Planning the Wedding Music,

  • Themed Weddings and Who Pays??
    Going in to the church any church organist will suggest the traditional and rather stately ‘Bridal March’ from Wagner’s Lohengrin and, as with Clarke’s Trumpet Voluntary’ it’s as good as anything for getting the congregation ‘in the mood’. But you might like Handel’s Arrival of the Queen of Sheba’, used in the film four Weddings and a Funeral for something a little faster.
  • This can take ten minutes, so you will need a musical impression. It is hard to beat a good soprano singing an Ave Maria. Gounod’s heavily romanticised, but very beautiful arrangement of a Bach solo keyboard work is probably the most popular, but Catholic Weddings still tend to opt for the more understated serenity of the Schubert. If you have a really good soprano or chorister you might like to emulate Royal weddings with Mozart’s motet Exsultate, jubilate’, 15 minutes of celebratory vocal fireworks for a high voice with a famous closing Alleluia. perhaps the most sublimely beautiful of all vocal wedding favourites, Mozart’s ‘Laudate Dominium, from his Solemn Vespers has a soprano or boy treble solo soaring gloriously above a choir. All of these works can be accompanied by, or arranged for, organ piano. If you’re looking for something non-choral we have seen guests in awe at a  solo cellist.

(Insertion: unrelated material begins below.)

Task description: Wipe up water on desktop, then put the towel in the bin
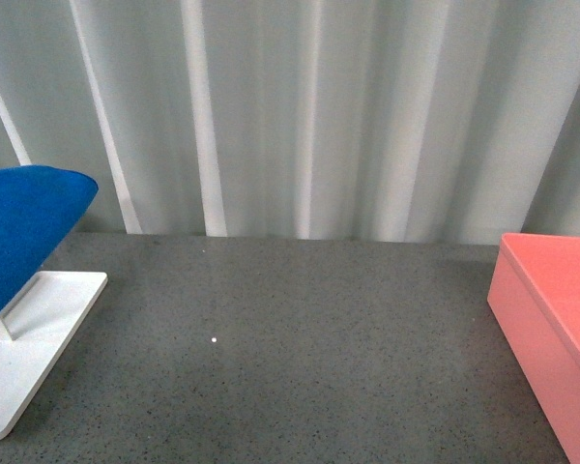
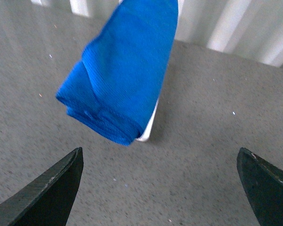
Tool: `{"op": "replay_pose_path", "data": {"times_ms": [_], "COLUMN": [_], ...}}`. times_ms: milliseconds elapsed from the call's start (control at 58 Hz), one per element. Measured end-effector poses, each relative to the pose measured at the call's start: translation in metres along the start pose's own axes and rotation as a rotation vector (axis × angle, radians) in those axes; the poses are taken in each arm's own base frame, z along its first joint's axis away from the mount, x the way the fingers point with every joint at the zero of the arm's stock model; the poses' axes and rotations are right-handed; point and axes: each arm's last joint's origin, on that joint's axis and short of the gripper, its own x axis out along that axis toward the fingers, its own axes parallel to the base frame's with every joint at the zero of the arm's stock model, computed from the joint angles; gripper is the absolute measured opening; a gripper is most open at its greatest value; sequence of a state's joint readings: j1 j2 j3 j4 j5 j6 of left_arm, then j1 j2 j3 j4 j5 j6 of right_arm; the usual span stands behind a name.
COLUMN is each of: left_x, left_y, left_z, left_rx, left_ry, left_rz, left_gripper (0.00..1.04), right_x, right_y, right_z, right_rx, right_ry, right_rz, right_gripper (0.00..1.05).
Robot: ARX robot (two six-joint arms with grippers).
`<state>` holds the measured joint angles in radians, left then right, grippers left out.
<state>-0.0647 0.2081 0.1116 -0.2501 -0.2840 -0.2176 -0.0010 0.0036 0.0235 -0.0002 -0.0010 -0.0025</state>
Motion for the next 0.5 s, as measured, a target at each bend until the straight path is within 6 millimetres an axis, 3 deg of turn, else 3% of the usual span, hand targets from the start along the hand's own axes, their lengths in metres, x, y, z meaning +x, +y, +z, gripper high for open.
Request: {"op": "replay_pose_path", "data": {"times_ms": [86, 311, 431, 500], "left_x": [0.006, 0.031, 0.057, 0.086], "left_y": [0.000, 0.000, 0.002, 0.003], "left_z": [0.005, 0.050, 0.075, 0.096], "left_rx": [-0.053, -0.082, -0.064, -0.031], "left_ry": [0.013, -0.064, -0.075, -0.043], "left_rz": [-0.003, -0.036, -0.033, -0.028], "left_gripper": [0.98, 0.98, 0.98, 0.98], "right_x": [0.000, 0.000, 0.000, 0.000], "right_y": [0.000, 0.000, 0.000, 0.000], "right_z": [0.000, 0.000, 0.000, 0.000], "right_rx": [0.000, 0.000, 0.000, 0.000], "right_ry": [0.000, 0.000, 0.000, 0.000], "right_rz": [0.000, 0.000, 0.000, 0.000], "right_gripper": [0.98, 0.98, 0.98, 0.98]}}
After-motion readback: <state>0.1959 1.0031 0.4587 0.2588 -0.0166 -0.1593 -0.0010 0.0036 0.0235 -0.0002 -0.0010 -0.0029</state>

    The most famous piece of music associated with weddings is, that favourite processional, the ‘Wedding March’ from  Mendelssohn’s’ Midsummer Night’s Dream. Prince Charles chose the fourth of Elgar’s magnificent ‘Pomp and Circumstance’Marches. But if that is too grand, Widows ‘Toccata’ is a wonderful way to leave a euphoric congregation.   Once outside the church we aim to  get the family groups shots.  The doorway arch also makes an excellent backdrop.

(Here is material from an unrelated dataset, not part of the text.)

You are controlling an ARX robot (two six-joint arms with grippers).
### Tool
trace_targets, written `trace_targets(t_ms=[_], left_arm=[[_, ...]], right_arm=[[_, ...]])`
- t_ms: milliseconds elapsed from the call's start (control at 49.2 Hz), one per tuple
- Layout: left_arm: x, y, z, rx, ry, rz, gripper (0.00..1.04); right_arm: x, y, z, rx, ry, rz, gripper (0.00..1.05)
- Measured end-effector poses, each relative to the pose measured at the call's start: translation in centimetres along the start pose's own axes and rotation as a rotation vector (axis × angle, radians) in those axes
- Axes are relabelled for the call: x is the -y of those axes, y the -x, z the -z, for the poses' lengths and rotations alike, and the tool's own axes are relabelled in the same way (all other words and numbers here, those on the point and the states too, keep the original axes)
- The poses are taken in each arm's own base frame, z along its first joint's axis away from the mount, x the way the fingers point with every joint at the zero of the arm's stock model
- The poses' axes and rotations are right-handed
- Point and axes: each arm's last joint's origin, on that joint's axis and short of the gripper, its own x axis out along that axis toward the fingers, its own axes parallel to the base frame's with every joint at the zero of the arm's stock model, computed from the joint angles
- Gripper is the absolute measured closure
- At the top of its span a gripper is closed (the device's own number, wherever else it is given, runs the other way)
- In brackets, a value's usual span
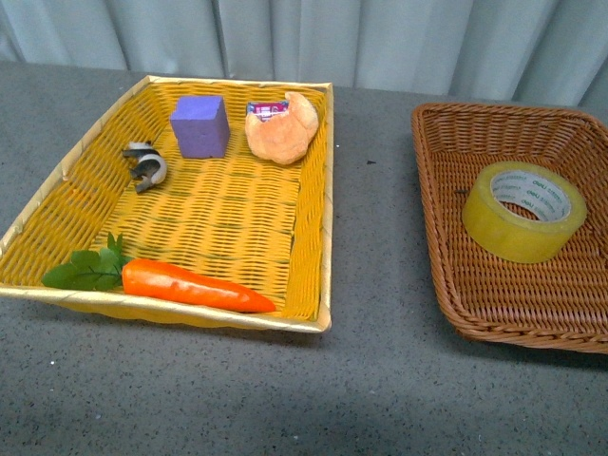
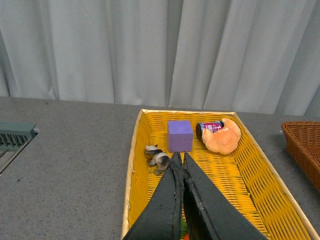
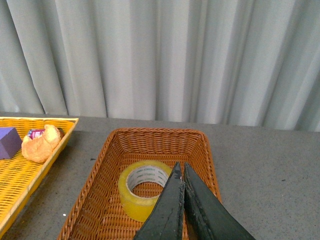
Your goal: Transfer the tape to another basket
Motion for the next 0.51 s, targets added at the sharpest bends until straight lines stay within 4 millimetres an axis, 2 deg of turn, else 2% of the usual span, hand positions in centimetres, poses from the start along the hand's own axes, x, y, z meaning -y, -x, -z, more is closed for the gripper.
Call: trace_targets(t_ms=[508], left_arm=[[0.0,0.9,0.0,0.0,0.0,0.0,1.01]], right_arm=[[0.0,1.1,-0.1,0.004,0.0,0.0,1.04]])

    It is now increasingly quite common for couples to give their wedding day a theme. This gives them the opportunity to make their wedding a little different, and also has the advantage of making it easier to coordinate the look and style. The theme itself may derive from your profession, for example a military wedding, or, in some cases, from a shared hobby. Themes can be as subtle or as prominent in their influence as you like, from patterned stationery to hints of special colour in your wedding dress and decorations, right through to major theming which is coordinated throughout all aspects of your wedding day.

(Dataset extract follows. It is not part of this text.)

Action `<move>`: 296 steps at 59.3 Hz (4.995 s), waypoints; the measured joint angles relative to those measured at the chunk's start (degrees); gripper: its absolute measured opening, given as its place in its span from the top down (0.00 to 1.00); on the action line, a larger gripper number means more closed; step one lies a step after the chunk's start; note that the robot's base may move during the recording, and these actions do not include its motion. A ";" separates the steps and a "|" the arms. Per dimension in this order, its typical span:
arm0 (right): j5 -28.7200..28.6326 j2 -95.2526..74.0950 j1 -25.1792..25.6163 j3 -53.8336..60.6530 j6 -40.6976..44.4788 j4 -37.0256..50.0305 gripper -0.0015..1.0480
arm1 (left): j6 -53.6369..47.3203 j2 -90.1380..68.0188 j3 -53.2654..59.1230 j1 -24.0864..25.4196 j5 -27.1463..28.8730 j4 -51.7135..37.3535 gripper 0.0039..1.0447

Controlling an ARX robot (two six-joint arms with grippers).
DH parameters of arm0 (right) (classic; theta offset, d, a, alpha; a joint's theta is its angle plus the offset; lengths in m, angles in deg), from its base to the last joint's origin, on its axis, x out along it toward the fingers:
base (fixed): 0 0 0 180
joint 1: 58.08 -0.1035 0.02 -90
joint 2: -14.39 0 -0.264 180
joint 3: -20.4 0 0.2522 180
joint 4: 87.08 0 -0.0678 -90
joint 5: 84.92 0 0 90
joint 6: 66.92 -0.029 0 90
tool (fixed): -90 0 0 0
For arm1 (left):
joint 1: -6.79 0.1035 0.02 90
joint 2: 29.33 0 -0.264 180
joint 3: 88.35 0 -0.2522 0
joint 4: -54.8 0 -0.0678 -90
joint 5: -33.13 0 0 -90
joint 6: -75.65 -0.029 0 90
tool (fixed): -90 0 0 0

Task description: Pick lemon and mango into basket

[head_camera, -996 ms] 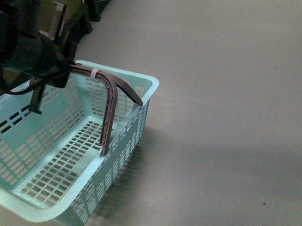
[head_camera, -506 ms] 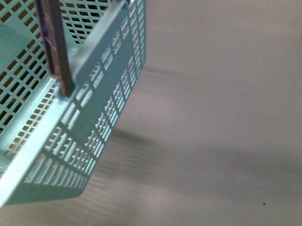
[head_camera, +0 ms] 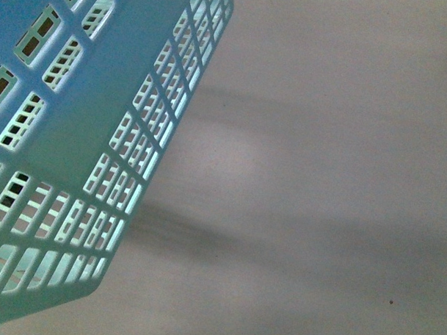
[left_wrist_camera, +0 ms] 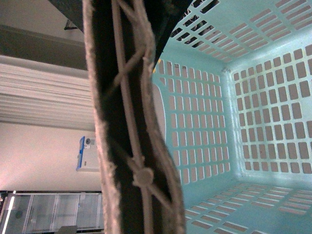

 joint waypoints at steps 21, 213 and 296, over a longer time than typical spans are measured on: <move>0.00 0.00 0.00 0.00 0.00 0.00 0.08 | -0.09 -0.04 0.00 0.00 0.17 0.15 0.95; 0.20 0.02 0.00 0.00 0.00 0.02 0.08 | 0.20 -0.04 -0.31 -0.26 0.24 0.22 0.95; -0.04 0.02 0.00 0.00 0.00 0.00 0.08 | -0.09 0.00 -0.31 -0.22 0.11 0.22 0.96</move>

    There are no hard and fast rules nowadays about paying the bills. More couples are paying for their own weddings with some help from their parents.
    It is nevertheless important to determine the total amount you want to spend early on in your planning: work out a budget to include the costs of the wedding, reception, and honeymoon. This will help you to decide on the right reception venue, and how many guests to invite.
    Careful planning and sensible budgeting will help you relax and enjoy your day, you don’t need to go beyond what you can afford. Whatever your budget, you can stage a wedding to suit, and make it memorable.
    Before you pay for it, or book, anything make a personal inspection of the venue to find our exactly what you are paying for. Remember, which ever venue you choose it will be in your wedding photos for ever.  When looking at venues check the gardens, sun terraces and even inside because if it’s a rainy day all your photographs could be taken inside!